La situación era francamente delicada. Flaco y todos los demás estaban casi extenuados. No les quedaban más proyectiles que lanzar y los galos estaban destrozando las pocas defensas de aquel lado noroeste. La lucha cuerpo a cuerpo se había iniciado ya y gracias a los dioses, la caballería al mando de Labieno, había llegado hacía poco para reforzar el tremendo ataque al que se habían visto sometidos en aquella zona. ¿De dónde habían salido tantos galos de repente? No conseguía comprender como se habían colocado en esos árboles sin que los hubieran visto. Habrían aprovechado las últimas sombras de la noche. Aunque claro, él había estado dormido. Si no, seguro que les hubiera escuchado. Por algo los dioses le habían concedido aquellas orejas…
Los muertos entre los atacantes ya se contaban por centenas, aunque lejos de ser un alivio o un motivo de alegría para sus ejecutores, era un problema. Tal acumulación de cadáveres neutralizaba el foso y la empalizada defensiva, siendo un alzador para los galos que pisoteaban a sus compatriotas y llegaban con más facilidad hasta los romanos. Y el cuerpo a cuerpo se hizo inevitable. Además, el esfuerzo era doble. Por el anillo interno, Vercingétorix se había lanzado al ataque también y ya había entablado el combate directo salvando las defensas. El mismo César, a quien su capa escarlata le hacía visible e inconfundible para todos, estaba reforzando continuamente aquella posición. Parecía como si César, al igual que Alejandro con Darío en Gaugamela, quisiera encontrarse en el campo de batalla con el propio Vercingétorix, que era imposible de reconocer, pues los galos, parecían todos iguales.
De pronto, César salió al galope en dirección opuesta al combate. Algo debía pasar en algún otro punto del cerco, pensó Flaco. Pero no pudo pensar mucho más porque entonces, notó un terrible dolor en el brazo. Una flecha había atravesado la carne de parte a parte. Ya había tenido heridas similares en anteriores combates y sabía lo que debía hacer. Rompió la flecha con sus propias manos y, tras comprobar con un leve movimiento que no estaba tocando el hueso, estiró hacia abajo con toda su alma extrayendo la parte que quedaba. Después se taponó la herida con un girón de ropa de uno de los cadáveres que tenía a su alrededor y usando el otro brazo se incorporó y continuó. No le pararían con solo aquel rasguño. Había tenido suerte esta vez.
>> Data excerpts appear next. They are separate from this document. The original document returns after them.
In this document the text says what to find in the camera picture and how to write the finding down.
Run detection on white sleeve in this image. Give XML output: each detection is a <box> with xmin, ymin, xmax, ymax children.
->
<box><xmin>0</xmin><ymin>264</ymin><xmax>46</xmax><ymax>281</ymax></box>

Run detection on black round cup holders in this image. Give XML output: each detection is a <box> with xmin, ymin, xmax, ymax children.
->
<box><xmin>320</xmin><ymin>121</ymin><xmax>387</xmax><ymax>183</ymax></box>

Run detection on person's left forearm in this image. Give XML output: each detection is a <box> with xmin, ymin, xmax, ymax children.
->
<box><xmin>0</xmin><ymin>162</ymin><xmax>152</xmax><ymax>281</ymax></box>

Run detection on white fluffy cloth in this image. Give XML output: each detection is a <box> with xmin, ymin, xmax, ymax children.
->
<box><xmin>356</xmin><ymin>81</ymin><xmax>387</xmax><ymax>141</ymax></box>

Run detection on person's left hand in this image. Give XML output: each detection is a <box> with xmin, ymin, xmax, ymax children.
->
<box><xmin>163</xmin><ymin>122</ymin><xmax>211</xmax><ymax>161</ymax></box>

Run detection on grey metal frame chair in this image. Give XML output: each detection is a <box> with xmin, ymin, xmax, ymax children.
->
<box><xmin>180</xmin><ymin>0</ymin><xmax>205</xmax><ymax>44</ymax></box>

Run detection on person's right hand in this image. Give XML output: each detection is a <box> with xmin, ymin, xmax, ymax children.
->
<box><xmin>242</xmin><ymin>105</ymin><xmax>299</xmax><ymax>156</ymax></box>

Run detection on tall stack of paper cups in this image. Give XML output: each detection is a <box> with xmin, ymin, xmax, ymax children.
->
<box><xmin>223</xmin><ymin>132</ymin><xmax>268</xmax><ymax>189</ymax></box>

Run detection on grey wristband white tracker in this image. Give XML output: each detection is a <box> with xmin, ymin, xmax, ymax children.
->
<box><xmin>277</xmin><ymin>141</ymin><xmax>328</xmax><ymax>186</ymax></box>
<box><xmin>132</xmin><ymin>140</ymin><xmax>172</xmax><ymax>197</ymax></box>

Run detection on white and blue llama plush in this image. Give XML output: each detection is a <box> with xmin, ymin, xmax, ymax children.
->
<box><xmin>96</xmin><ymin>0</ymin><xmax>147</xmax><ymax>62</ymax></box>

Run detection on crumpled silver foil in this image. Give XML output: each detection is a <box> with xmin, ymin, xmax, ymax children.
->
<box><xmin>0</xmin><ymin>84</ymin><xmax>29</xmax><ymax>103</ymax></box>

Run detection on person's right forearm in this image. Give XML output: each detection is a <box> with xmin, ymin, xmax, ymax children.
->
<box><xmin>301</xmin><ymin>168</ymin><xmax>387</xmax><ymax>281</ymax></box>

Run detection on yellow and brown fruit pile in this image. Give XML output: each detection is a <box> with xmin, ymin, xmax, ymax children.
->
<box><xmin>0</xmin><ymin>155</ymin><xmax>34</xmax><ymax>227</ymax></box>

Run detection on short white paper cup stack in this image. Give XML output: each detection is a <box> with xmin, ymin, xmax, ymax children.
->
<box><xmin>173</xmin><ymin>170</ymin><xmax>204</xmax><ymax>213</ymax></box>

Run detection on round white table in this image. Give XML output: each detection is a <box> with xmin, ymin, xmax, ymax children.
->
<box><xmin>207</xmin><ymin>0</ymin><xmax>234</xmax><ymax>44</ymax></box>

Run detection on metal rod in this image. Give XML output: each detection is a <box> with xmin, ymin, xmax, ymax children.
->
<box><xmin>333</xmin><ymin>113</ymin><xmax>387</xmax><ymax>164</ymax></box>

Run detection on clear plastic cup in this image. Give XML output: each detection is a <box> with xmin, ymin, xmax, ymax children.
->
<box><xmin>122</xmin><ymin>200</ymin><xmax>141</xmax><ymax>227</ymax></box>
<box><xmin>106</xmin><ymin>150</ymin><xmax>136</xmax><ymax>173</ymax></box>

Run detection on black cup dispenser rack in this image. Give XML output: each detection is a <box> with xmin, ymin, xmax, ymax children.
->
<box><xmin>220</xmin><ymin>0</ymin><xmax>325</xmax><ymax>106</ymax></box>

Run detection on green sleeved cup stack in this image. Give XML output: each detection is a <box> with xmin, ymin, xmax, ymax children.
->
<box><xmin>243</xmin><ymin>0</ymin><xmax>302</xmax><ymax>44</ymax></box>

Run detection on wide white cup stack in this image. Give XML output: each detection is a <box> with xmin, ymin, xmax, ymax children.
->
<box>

Flaco siguió luchando y con su último pilum, se encaramó a la empalizada, usándolo como lanza de asedio y rechazando a los galos que intentaban acceder a la torre. Muchos otros le imitaron y aquello se demostró efectivo durante unos pocos minutos. Flaco, tras ensartar a un par de galos con su pilum haciéndoles caer, miró atrás y vio al mismísimo Labieno que se dirigía a él.
- Muy bien muchacho. Una genial idea. Seguid así, no deben pasar…
Pero la situación era desesperada. Hacía falta algo más, un golpe de suerte. La diosa Fortuna que protegía a César debía aparecer ya o no habría solución.